Nothing but the lines from the one containing "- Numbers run" through the one containing "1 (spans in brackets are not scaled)", both included, should be given again, each exactly as written below.

(Dataset)

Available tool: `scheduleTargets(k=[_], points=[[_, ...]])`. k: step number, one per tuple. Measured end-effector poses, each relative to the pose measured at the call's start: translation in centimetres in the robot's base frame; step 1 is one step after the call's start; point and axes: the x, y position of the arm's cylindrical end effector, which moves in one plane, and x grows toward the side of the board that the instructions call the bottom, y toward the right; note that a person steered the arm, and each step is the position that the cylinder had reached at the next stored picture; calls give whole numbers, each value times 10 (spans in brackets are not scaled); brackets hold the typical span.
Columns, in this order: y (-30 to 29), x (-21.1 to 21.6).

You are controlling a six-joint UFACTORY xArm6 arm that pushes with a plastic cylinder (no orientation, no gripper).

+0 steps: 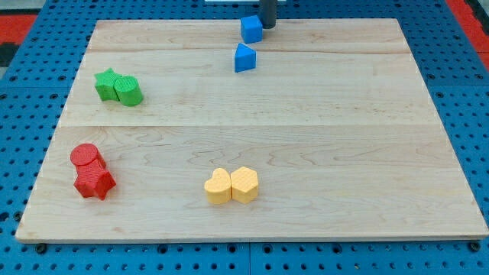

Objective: Move blue triangle to the bottom of the blue cube

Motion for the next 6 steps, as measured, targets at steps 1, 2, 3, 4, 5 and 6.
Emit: scheduleTargets(k=[1,2,3,4,5,6], points=[[37,18],[39,100],[-2,125],[-46,136],[-42,109],[-39,104]])
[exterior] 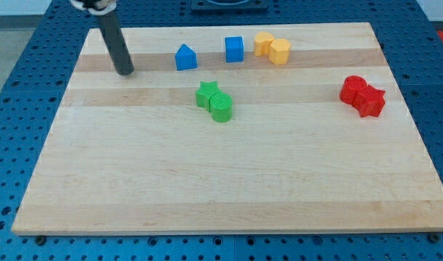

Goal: Slide the blue triangle to the bottom left of the blue cube

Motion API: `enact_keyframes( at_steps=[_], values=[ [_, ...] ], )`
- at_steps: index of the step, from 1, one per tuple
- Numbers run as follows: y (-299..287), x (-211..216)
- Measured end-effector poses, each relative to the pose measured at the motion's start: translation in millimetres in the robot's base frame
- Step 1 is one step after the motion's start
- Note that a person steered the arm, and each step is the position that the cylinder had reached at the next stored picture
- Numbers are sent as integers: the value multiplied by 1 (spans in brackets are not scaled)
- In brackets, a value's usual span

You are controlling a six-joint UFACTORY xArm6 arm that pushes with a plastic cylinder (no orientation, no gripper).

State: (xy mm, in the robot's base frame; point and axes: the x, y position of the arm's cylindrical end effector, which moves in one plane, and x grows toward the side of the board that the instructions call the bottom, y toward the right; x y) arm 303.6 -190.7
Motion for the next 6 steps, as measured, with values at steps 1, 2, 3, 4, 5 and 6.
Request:
enact_keyframes(
  at_steps=[1,2,3,4,5,6],
  values=[
    [39,-14],
    [82,-7],
    [123,-7],
    [128,-7],
    [128,-6],
    [137,1]
  ],
)
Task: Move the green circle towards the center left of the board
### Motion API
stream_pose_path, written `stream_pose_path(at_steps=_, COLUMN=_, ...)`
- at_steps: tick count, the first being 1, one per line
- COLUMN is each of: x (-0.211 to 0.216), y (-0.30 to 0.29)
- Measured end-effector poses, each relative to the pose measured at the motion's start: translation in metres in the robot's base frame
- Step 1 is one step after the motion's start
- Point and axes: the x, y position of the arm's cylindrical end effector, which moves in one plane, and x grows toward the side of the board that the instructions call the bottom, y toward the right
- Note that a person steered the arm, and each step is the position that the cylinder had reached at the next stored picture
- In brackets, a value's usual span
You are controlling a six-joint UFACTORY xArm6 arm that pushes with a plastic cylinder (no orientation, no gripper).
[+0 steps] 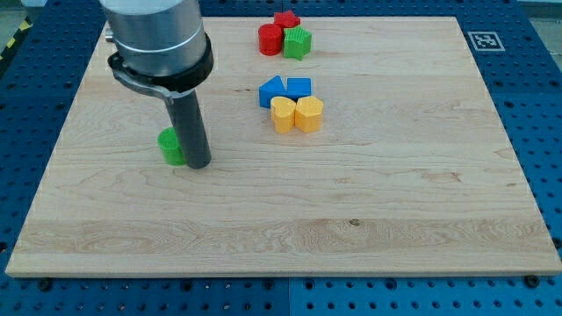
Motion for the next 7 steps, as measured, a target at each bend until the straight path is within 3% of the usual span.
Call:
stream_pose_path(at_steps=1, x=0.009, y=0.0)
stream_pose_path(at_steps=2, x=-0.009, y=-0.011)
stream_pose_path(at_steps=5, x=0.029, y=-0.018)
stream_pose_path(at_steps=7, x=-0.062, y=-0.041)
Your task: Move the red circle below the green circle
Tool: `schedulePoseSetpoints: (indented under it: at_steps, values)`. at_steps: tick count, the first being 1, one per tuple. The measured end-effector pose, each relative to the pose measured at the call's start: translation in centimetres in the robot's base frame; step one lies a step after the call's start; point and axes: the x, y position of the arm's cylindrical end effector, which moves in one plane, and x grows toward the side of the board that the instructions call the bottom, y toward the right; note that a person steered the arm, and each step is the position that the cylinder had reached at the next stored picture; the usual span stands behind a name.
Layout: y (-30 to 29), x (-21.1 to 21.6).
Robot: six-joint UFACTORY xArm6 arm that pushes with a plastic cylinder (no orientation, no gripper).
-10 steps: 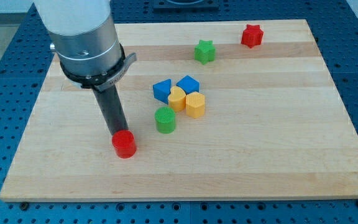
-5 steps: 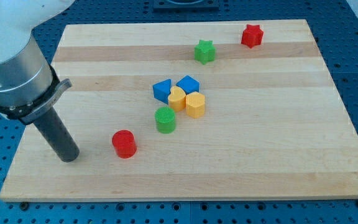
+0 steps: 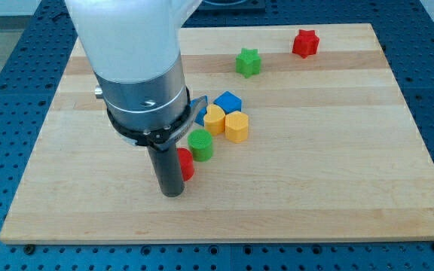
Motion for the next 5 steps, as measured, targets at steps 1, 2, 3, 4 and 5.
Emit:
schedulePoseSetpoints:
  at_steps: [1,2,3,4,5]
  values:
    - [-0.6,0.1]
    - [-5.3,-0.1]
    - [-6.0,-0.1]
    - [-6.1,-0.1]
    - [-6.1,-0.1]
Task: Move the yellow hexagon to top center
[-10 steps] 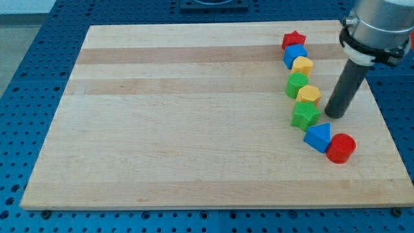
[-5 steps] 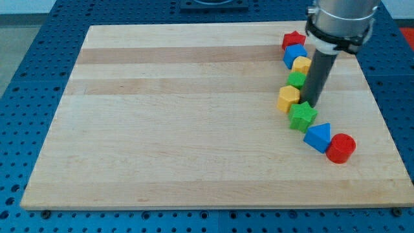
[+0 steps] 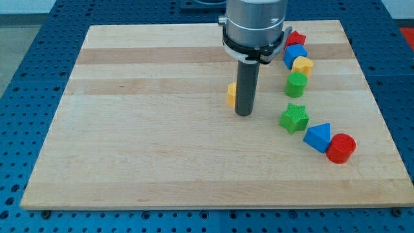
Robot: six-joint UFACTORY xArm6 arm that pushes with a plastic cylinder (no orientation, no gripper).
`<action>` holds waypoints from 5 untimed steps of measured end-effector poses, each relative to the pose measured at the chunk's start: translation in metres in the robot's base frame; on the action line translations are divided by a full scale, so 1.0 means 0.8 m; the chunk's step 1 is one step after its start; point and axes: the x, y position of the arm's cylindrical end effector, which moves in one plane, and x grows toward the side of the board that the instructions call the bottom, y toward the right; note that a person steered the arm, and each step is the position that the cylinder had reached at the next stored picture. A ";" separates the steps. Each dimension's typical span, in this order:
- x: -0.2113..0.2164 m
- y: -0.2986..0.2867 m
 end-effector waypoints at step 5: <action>-0.095 -0.053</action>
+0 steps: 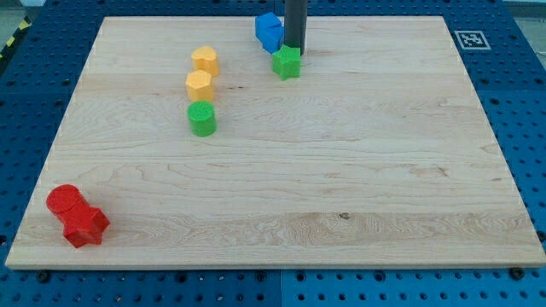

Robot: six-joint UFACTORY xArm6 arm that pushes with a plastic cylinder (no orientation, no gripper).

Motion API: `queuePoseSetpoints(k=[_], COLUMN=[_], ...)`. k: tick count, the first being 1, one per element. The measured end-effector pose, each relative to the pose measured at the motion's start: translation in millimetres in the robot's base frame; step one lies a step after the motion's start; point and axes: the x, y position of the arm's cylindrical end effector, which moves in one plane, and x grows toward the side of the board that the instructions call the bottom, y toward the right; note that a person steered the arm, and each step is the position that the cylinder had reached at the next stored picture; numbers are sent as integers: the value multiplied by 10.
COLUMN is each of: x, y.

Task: Move the green star a bit to the left

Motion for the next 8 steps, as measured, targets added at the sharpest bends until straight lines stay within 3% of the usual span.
queuePoseSetpoints(k=[2, 4, 8], x=[184, 830, 433], y=[268, 296, -119])
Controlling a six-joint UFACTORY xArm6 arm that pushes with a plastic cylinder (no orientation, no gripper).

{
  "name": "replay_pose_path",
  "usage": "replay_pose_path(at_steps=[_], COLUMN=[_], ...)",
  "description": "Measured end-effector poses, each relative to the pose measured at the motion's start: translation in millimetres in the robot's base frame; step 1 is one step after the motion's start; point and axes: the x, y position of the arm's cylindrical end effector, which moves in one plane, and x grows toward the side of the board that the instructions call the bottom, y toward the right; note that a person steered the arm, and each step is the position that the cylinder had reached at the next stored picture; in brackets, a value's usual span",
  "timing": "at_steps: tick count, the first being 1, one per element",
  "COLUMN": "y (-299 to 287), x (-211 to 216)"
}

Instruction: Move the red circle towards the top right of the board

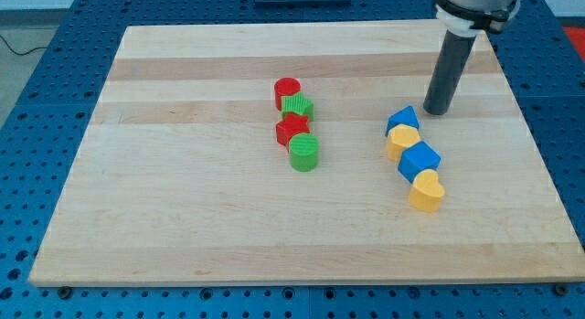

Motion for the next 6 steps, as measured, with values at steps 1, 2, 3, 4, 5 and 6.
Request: replay_pose_path(at_steps=[1,2,3,4,5,6], y=[0,-2,-61,-121,-128,-128], x=[-14,-53,-68,-51,-37,-65])
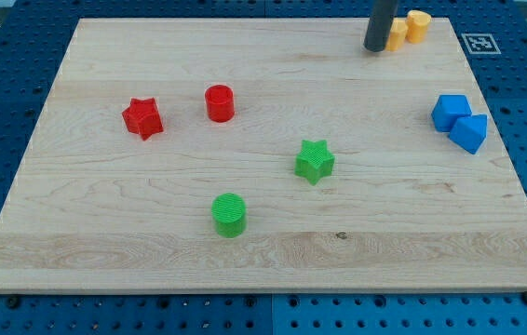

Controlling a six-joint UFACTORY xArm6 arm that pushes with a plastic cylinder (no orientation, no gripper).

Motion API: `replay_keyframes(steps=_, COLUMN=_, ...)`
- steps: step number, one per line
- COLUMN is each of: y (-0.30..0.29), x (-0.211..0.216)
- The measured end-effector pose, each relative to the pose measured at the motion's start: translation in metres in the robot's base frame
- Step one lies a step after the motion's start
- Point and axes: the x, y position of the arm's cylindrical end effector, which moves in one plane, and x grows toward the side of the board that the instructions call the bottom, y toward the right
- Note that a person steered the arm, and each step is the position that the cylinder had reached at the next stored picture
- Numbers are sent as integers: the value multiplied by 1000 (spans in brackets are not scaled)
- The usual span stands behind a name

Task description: Move the green star to the bottom left of the red star

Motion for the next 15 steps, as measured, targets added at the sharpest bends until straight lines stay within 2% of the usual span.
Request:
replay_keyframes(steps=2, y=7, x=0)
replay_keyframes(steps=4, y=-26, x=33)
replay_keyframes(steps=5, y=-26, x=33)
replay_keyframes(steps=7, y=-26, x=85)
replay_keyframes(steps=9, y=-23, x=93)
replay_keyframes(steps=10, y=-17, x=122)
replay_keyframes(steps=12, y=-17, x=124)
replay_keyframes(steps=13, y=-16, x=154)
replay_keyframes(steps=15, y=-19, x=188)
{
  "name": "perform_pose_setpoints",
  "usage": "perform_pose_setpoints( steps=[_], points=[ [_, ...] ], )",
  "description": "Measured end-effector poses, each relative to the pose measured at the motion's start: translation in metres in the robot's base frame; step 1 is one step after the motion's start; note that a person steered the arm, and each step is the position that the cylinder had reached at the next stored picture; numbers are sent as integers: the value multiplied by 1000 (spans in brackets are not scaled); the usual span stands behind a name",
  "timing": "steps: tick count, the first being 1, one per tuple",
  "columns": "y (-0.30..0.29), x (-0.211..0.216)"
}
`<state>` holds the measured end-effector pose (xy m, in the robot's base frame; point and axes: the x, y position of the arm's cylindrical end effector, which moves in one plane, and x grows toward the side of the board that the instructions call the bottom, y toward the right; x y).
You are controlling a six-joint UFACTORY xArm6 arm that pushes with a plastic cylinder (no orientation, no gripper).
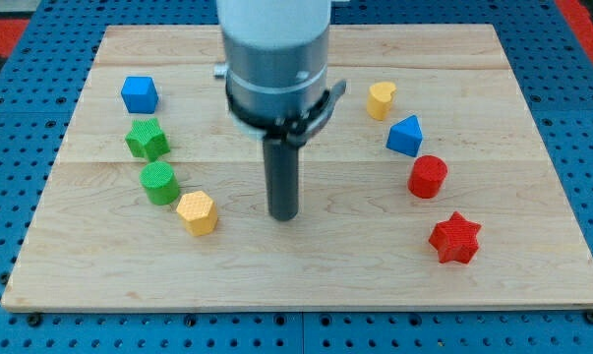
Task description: Move the yellow hexagon to the top left of the yellow heart
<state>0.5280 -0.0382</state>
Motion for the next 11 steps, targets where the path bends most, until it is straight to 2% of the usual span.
perform_pose_setpoints(
  steps=[1,3,4,6,8,10,11],
  points=[
    [-67,25],
    [-90,-25],
    [-98,-29],
    [-95,-124],
    [-95,-175],
    [-26,-229],
    [-71,-224]
  ],
)
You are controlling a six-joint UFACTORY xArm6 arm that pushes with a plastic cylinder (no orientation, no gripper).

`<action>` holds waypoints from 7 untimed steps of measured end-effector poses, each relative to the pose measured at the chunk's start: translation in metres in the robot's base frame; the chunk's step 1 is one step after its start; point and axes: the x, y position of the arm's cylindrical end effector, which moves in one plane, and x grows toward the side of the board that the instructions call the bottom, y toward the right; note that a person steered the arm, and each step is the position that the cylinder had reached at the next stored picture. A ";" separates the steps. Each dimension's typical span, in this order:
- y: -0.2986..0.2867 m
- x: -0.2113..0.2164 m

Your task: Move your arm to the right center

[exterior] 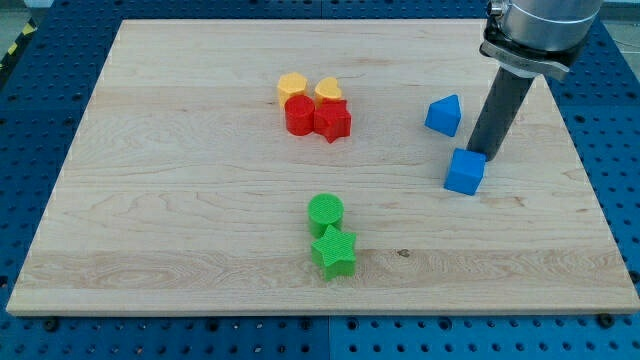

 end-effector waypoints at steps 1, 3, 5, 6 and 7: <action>0.002 0.000; 0.010 0.000; 0.016 0.000; 0.018 0.000; 0.022 0.000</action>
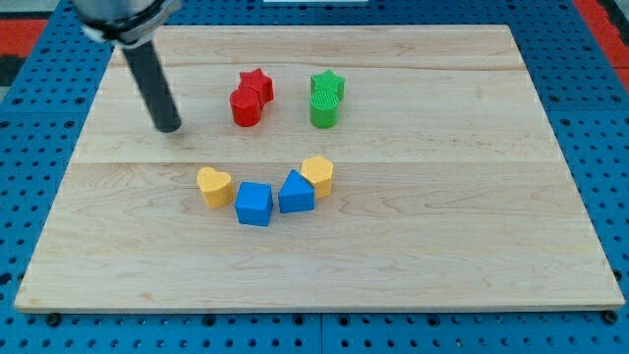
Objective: Slide the red circle diagonally top left to the red star
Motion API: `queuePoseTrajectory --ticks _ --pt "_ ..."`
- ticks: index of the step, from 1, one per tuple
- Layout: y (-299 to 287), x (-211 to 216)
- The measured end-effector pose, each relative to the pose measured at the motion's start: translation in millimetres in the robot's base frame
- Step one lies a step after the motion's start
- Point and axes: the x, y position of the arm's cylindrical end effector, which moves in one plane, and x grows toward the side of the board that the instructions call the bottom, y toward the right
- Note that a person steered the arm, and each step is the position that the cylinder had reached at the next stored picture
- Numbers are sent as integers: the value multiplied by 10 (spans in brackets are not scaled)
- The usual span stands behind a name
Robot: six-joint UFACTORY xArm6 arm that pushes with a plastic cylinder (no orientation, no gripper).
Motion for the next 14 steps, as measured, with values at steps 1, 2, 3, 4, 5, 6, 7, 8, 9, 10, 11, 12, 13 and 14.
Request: queuePoseTrajectory --ticks 1,2,3,4,5,6,7,8,9,10,11,12,13,14 --pt "68 -79" --pt "221 -37" --pt "423 203" --pt "728 421" --pt "1053 249" --pt "986 -23" --pt "923 -41" --pt "651 -214" --pt "241 -300" --pt "-30 -414" --pt "-34 -593" --pt "-34 -591" --pt "-34 -582" --pt "-36 -853"
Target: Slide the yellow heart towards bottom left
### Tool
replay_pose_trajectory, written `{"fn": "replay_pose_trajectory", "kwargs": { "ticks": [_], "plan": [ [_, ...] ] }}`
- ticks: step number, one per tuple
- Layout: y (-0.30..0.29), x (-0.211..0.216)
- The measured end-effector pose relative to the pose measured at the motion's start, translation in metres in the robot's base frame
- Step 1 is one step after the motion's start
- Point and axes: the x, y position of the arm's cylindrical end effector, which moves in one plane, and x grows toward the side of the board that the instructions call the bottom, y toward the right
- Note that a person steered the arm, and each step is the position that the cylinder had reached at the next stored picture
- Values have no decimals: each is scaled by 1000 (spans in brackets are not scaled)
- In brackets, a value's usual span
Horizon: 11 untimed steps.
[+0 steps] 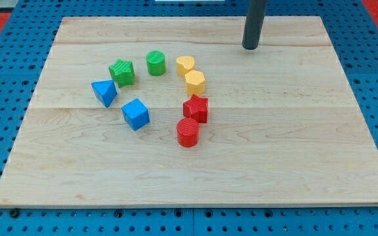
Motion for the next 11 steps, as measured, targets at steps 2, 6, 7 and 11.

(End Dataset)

— Output —
- Numbers run as follows: y (-299..287), x (-211..216)
- Measured end-effector poses, each relative to the pose measured at the motion's start: translation in millimetres in the robot's base frame
- Step 1 is one step after the motion's start
- Note that a person steered the arm, and each step is the position that the cylinder had reached at the next stored picture
- Numbers are sent as integers: the value multiplied by 1 (spans in brackets are not scaled)

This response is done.